Accurate SOC estimation is an important indicator of battery operation strategies, and many studies have been conducted. The simulation method which was mainly used in previous studies, is difficult to conduct real-time SOC estimation like real BMS environment. Therefore, this paper aims to implement a real-time battery SOC estimation embedded system and analyze problems that can arise during the verification process. In environment consisting of two Raspberry Pi boards, SOC estimation with the EKF uses data measured by the Simscape battery model. Considering that the operating characteristics of the battery vary depend on the temperature, the results were analyzed at various ambient temperatures. It was confirmed that accurate SOC estimation was performed even when offset fault and packet loss occurred due to communication or sensing problems. This paper proposes a guide for embedded system strategies that enable real-time SOC estimation with errors within 5%.

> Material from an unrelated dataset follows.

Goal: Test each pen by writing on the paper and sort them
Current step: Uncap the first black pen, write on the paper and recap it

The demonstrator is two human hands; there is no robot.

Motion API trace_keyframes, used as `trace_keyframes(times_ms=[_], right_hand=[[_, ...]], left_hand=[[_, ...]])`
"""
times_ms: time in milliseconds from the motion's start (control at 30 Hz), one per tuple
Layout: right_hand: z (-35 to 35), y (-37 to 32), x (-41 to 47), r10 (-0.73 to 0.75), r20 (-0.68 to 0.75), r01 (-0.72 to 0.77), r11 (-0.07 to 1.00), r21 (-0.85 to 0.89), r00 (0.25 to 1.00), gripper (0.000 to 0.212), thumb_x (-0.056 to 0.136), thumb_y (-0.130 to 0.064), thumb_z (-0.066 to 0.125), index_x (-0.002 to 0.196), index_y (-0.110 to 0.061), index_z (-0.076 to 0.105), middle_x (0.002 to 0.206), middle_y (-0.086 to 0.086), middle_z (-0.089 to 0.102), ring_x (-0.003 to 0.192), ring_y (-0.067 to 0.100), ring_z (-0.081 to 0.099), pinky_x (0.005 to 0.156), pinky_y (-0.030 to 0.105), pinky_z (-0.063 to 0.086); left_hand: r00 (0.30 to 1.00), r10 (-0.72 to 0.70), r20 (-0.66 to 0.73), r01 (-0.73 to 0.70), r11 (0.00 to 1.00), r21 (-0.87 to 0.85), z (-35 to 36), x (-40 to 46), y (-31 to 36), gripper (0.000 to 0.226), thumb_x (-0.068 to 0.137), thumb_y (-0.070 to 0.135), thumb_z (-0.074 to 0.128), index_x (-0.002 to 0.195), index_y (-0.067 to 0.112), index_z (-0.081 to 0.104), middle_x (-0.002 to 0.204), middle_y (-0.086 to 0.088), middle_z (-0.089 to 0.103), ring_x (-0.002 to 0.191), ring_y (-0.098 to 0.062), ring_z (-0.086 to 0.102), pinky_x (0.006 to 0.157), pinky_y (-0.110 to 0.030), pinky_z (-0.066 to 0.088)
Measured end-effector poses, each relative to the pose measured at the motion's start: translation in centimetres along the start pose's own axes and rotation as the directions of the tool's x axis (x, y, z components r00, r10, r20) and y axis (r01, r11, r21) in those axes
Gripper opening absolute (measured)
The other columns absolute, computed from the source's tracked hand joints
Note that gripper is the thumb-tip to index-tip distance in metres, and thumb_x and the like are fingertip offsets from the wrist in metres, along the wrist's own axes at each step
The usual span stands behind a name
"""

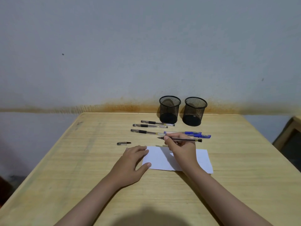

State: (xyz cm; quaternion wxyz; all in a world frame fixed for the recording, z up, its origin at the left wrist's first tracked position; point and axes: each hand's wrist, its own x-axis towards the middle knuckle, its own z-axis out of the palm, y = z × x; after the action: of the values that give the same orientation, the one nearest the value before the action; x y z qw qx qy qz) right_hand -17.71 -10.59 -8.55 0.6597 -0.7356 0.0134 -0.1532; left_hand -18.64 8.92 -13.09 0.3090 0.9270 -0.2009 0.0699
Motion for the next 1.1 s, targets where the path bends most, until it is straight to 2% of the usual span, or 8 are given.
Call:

정확한 SOC 추정은 배터리 운영 전략을 제시하는 중요한 지표로 많은 연구가 진행되었다. 기존 연구에서 검증을 위해 주로 사용되던 시뮬레이션 방식은 실제 BMS 환경처럼 실시간 SOC를 추정하기 어렵다. 따라서 본 논문에서는 실시간 배터리 SOC 추정이 가능한 임베디드 시스템을 구현하고 검증 과정에서 발생 가능한 문제 분석을 목표로 한다. 2개의 라즈베리파이 보드로 구성된 환경은 Simscape 배터리에서 측정된 데이터로 EKF 기반 SOC 추정을 진행한다. 검증 단계에서는 온도에 따라 달라지는 배터리 특성을 고려하여, 다양한 주변 온도에서 결과를 확인하였다. 또 임베디드 환경에서 발생하는 오프셋 오류와 패킷 손실에 대비하여, 문제 상황에서 SOC 추정 성능을 검증하였다. 이를 통해 안정범위의 5%내의 오차를 갖는 실시간 SOC 추정이 가능한 임베디드 시스템 구현을 위한 전략을 제시한다.

Keywords

Acknowledgement

This work was conducted under framework of the Ministry of Trade and Industry&Energy (MOTIE) and Korea Institute of Energy Technology Evaluation and Planning (KETEP) of the Republic of Korea. (No. 20182410105280)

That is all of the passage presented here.